The Ballad of Reading Gaol. London: Leonard Smithers, 1898. First Edition. One of Eight Hundred copies printed on handmade paper. Pp, 31, uncut.  Publisher’s white linen-backed cinnamon cloth by Matthew Bell & Co., light toning to cloth, remains of paper-clip mark to preliminary leaves, otherwise a nice bright copy. [Together With] A second edition. Published in the same year. The two books housed together in a chemise and morocco-backed slipcase, gilt lettered on spine.

Written by Wilde during his exile in France following his imprisonment, The Ballad of Reading Gaol is his last published work and stands as a poignant, searing indictment of the brutality of the Victorian prison system.

The poem recounts the emotions and events surrounding the execution of a fellow prisoner, Charles Thomas Wooldridge, for the murder of his wife.
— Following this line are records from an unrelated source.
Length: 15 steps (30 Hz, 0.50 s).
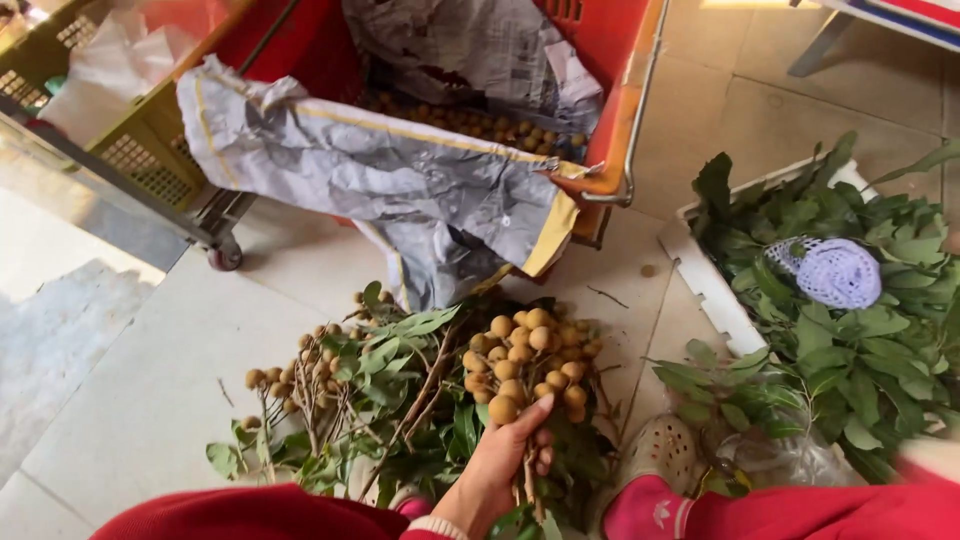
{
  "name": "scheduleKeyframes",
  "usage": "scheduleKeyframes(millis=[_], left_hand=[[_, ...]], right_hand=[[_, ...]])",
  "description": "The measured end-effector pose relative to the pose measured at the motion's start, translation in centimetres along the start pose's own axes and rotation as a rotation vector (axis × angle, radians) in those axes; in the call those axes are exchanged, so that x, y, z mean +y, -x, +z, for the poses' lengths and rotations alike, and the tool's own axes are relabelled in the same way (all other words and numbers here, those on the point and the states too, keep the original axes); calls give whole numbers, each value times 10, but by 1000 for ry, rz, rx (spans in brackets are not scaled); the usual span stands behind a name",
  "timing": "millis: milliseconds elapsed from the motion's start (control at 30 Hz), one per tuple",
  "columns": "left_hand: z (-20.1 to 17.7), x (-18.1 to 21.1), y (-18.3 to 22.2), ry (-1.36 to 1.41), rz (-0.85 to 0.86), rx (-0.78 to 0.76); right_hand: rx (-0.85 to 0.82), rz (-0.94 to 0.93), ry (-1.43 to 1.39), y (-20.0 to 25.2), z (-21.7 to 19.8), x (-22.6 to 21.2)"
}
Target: Sorting and cleaning bunches of longan fruit by removing leaves and organizing them for sale
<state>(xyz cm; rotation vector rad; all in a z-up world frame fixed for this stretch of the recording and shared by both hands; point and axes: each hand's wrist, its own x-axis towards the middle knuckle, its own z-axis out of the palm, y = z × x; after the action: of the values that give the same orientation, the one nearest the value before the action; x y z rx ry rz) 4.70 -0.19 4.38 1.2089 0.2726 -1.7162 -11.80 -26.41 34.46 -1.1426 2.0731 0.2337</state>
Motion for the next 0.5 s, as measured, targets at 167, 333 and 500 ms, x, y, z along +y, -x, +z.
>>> scheduleKeyframes(millis=[167,333,500], left_hand=[[-8,1,-11,19,-34,33],[-8,8,-19,61,-161,83],[-22,-2,-42,172,-153,67]], right_hand=[[-90,-180,394,-346,352,194],[-405,492,-256,-335,449,196],[-216,130,-744,-306,415,199]])
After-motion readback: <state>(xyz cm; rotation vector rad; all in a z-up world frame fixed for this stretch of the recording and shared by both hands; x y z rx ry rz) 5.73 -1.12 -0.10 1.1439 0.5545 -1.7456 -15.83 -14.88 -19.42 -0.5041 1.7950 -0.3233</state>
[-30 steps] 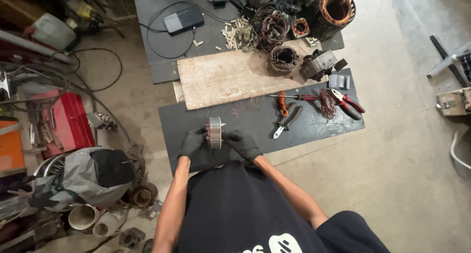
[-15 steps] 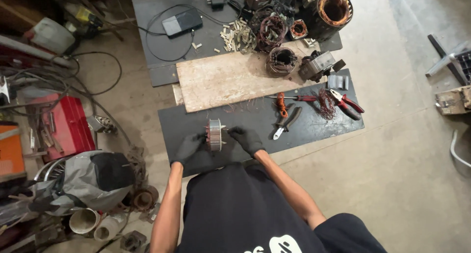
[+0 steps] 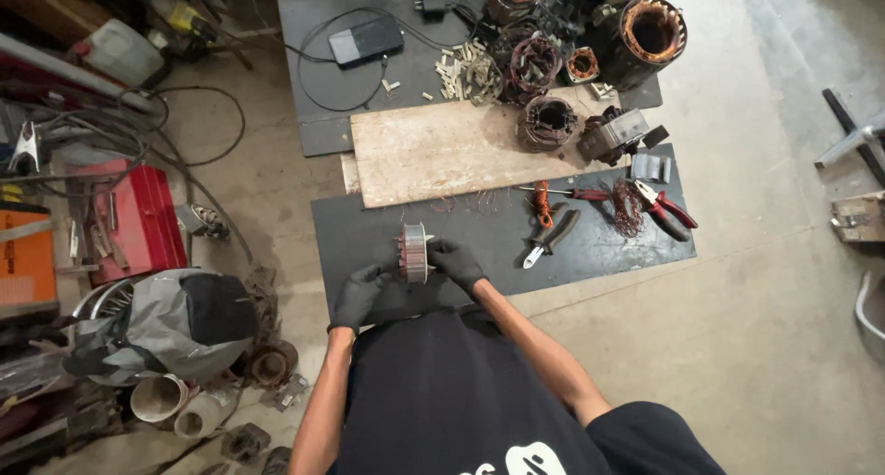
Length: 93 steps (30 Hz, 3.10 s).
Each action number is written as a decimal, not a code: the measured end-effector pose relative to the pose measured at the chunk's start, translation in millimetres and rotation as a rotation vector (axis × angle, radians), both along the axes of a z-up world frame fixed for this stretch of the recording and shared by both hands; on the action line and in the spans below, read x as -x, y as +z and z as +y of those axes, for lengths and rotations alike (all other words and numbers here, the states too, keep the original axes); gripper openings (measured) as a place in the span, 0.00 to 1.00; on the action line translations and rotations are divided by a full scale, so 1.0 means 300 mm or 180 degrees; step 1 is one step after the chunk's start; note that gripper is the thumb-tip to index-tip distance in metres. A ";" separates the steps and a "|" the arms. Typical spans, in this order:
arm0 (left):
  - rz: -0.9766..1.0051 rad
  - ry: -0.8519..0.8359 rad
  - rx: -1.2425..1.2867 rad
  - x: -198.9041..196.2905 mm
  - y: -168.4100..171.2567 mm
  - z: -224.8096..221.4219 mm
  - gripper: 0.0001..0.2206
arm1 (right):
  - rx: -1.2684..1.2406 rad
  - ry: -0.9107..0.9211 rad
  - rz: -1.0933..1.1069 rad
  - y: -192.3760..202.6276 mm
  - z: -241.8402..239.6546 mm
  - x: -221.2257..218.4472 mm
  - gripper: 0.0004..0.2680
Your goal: Repairing an electric motor by inspecting and installing copper wire coils into a stator
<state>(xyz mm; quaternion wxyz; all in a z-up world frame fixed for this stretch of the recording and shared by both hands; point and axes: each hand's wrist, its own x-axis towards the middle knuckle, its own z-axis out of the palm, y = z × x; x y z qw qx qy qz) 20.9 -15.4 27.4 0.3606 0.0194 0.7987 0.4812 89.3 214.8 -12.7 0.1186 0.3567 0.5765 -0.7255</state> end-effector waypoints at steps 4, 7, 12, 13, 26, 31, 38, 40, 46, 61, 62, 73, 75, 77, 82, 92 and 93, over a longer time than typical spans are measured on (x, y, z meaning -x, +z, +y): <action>0.0214 0.0088 0.0199 0.035 -0.138 0.009 0.14 | -0.0408 0.0439 -0.0037 0.151 0.015 0.004 0.14; 0.0375 -0.0053 0.0106 0.077 -0.086 0.077 0.13 | -0.0483 0.0592 0.0009 0.289 0.030 -0.016 0.14; 0.0777 -0.0544 0.1167 0.091 -0.288 0.188 0.18 | -0.0223 0.0530 0.0442 0.390 0.007 -0.050 0.11; 0.0835 -0.0669 0.0988 0.096 -0.320 0.184 0.18 | -0.0886 0.0990 0.0326 0.390 0.018 -0.056 0.09; -0.0241 -0.0378 0.0910 0.087 -0.177 -0.058 0.22 | -0.1474 0.0926 -0.0389 0.075 0.036 -0.046 0.11; 0.0030 -0.0136 0.0127 0.012 -0.063 -0.038 0.16 | -0.1094 0.1118 -0.0311 0.066 0.024 0.004 0.11; 0.0124 0.0320 0.0496 0.094 -0.020 0.090 0.10 | -0.0605 0.1060 -0.0163 0.320 0.041 0.002 0.13; 0.0100 0.0022 0.0293 0.120 -0.010 0.105 0.11 | -0.0685 0.1084 -0.0146 0.382 0.051 -0.002 0.14; -0.0115 -0.0779 -0.0165 0.167 -0.067 0.076 0.14 | -0.0886 0.1124 0.0010 0.484 0.039 -0.074 0.17; 0.0191 -0.1013 0.0405 0.142 0.027 0.147 0.18 | -0.2904 -0.0031 -0.1057 0.277 0.402 -0.215 0.12; 0.0121 -0.1000 0.0304 0.143 -0.121 0.112 0.15 | -0.3095 -0.0389 -0.1370 0.303 0.450 -0.233 0.11; 0.0439 0.0597 0.1309 0.057 0.243 0.109 0.23 | -0.3748 0.0039 -0.1487 0.321 0.656 -0.160 0.11; 0.0579 0.0913 0.1296 0.019 0.360 0.199 0.24 | -0.3801 0.0238 -0.1458 0.284 0.688 -0.169 0.12; 0.1233 0.1228 0.0894 -0.013 0.360 0.285 0.24 | -0.3646 0.0506 -0.1419 0.150 0.765 -0.184 0.19; 0.2175 0.0629 0.1315 -0.084 0.381 0.564 0.25 | -0.3396 0.0885 -0.1434 0.104 0.845 -0.192 0.16; 0.2815 -0.1694 0.1283 -0.162 0.169 1.066 0.34 | -0.3368 0.0500 -0.0690 0.238 0.835 -0.293 0.12; 0.2838 -0.1725 0.1256 -0.151 0.245 1.081 0.34 | -0.3376 0.0456 -0.0705 0.267 0.824 -0.306 0.12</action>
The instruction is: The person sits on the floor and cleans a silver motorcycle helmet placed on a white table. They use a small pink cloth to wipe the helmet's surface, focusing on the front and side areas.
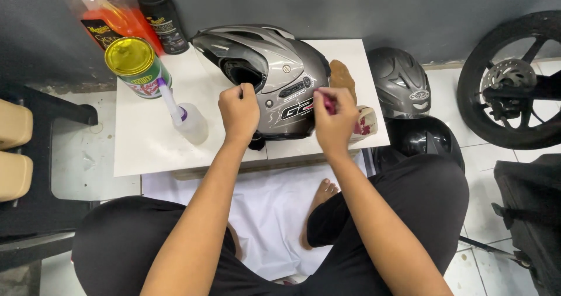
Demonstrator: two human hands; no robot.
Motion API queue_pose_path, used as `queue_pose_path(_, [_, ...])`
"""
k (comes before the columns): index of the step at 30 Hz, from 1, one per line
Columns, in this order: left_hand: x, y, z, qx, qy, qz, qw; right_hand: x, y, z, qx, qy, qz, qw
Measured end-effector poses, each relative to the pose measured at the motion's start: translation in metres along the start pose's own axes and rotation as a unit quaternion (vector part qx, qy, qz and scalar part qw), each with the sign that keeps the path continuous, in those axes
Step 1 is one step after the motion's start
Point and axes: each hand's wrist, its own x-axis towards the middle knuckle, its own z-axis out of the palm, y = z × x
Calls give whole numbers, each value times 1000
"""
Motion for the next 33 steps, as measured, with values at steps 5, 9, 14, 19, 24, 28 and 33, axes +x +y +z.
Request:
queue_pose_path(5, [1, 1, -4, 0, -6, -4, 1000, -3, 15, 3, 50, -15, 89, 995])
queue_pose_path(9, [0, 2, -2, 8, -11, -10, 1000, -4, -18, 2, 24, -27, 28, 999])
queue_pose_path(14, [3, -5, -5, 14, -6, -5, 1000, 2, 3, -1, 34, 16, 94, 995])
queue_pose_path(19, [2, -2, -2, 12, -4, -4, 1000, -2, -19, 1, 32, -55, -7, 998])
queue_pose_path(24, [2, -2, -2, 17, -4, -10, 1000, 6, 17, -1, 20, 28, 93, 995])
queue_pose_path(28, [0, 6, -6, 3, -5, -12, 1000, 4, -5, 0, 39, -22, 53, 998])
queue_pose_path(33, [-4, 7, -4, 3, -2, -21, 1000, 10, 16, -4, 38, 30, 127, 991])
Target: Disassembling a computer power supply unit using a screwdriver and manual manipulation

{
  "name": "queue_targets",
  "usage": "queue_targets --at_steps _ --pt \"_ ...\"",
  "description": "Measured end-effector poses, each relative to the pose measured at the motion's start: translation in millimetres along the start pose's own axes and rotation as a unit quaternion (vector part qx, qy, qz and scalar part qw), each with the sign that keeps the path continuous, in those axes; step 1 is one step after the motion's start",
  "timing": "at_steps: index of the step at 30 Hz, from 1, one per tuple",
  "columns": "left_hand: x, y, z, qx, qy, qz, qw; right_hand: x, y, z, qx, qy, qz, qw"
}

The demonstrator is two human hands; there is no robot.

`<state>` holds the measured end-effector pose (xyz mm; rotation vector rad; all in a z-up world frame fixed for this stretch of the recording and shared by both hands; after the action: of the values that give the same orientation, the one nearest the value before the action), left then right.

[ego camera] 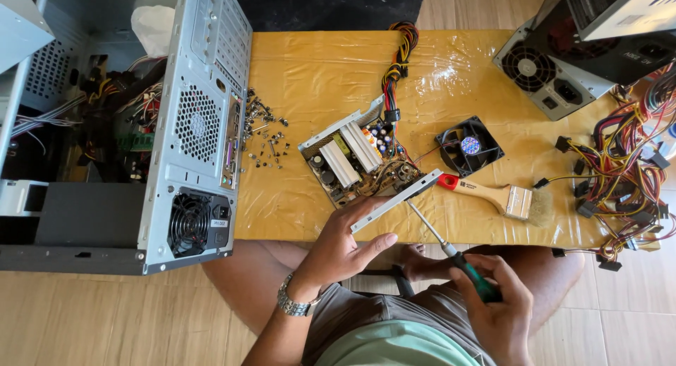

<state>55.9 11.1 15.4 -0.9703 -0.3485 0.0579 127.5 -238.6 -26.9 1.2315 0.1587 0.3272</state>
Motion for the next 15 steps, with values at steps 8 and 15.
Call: queue_targets --at_steps 8,15 --pt "2.8 -5.6 3.7 -0.052 -0.101 0.096 0.989 13.2 50.9 17.2 0.034 0.041 -0.029 0.998" --pt "12.3 -23.7 20.5 -0.172 -0.151 0.248 0.941 16.5 186.2 25.8 -0.310 0.124 0.489 0.806"
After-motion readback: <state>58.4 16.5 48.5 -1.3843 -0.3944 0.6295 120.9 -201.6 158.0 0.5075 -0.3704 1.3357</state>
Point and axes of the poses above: each hand's wrist, its own x-axis towards the middle knuckle, its own z-axis out of the back of the hand, y = z × x, the point moved 6 cm from there along x, towards the middle knuckle, and after that the axes turned 12 degrees about x, right-handed, at the moved point
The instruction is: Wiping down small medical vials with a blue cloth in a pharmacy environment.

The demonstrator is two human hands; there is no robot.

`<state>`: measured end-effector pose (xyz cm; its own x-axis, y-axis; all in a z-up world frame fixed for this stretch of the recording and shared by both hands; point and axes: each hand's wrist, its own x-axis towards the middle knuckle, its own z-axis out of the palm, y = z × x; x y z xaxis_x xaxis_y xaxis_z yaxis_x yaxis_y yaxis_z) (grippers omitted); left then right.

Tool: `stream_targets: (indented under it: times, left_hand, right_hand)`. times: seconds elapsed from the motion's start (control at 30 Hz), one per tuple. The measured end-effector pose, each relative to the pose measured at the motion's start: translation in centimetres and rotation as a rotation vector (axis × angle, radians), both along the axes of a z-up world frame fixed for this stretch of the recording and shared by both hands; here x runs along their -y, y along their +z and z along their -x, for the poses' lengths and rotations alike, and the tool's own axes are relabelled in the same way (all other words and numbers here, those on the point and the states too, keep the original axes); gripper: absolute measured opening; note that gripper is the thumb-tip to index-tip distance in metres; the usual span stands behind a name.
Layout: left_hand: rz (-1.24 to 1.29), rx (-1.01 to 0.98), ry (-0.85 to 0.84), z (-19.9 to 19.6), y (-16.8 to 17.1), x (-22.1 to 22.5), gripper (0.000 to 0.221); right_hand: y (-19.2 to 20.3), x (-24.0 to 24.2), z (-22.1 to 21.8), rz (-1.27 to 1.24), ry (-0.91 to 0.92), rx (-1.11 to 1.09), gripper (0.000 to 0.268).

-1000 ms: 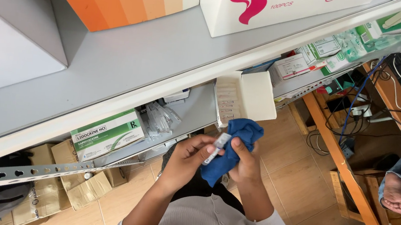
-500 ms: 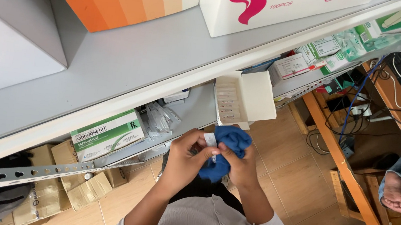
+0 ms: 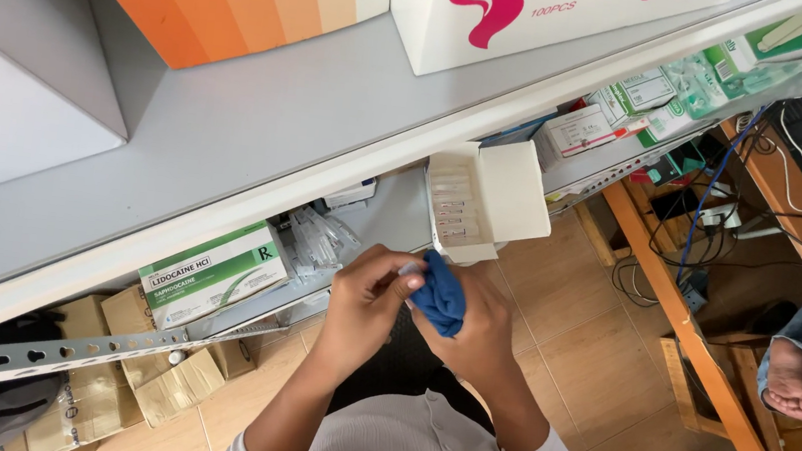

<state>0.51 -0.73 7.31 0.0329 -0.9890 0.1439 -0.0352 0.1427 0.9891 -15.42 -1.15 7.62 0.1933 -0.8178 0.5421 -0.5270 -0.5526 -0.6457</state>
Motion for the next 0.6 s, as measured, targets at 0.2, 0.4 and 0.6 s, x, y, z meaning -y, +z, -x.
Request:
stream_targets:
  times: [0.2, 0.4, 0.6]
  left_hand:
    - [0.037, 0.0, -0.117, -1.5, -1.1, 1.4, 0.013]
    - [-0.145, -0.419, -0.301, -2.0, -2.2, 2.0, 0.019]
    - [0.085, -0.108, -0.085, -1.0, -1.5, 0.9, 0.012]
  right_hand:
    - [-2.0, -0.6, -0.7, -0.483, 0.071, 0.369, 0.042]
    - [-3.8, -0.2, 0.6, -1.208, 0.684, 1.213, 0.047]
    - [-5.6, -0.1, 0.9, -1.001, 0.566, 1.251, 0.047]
Through its haunting refrain—“each man kills the thing he loves” the ballad transcends its specific subject to become a universal meditation on love, suffering, justice, and shared human experience.

The work was published anonymously under Wilde’s prison cell number, “C.3.3.” though his name was associated with it by the time of the second edition later the same year.

The inclusion of both the rare first edition and a contemporary second edition, housed together in a fine custom slipcase, offers a compelling opportunity for collectors to trace the immediate reception and publication history of this seminal work.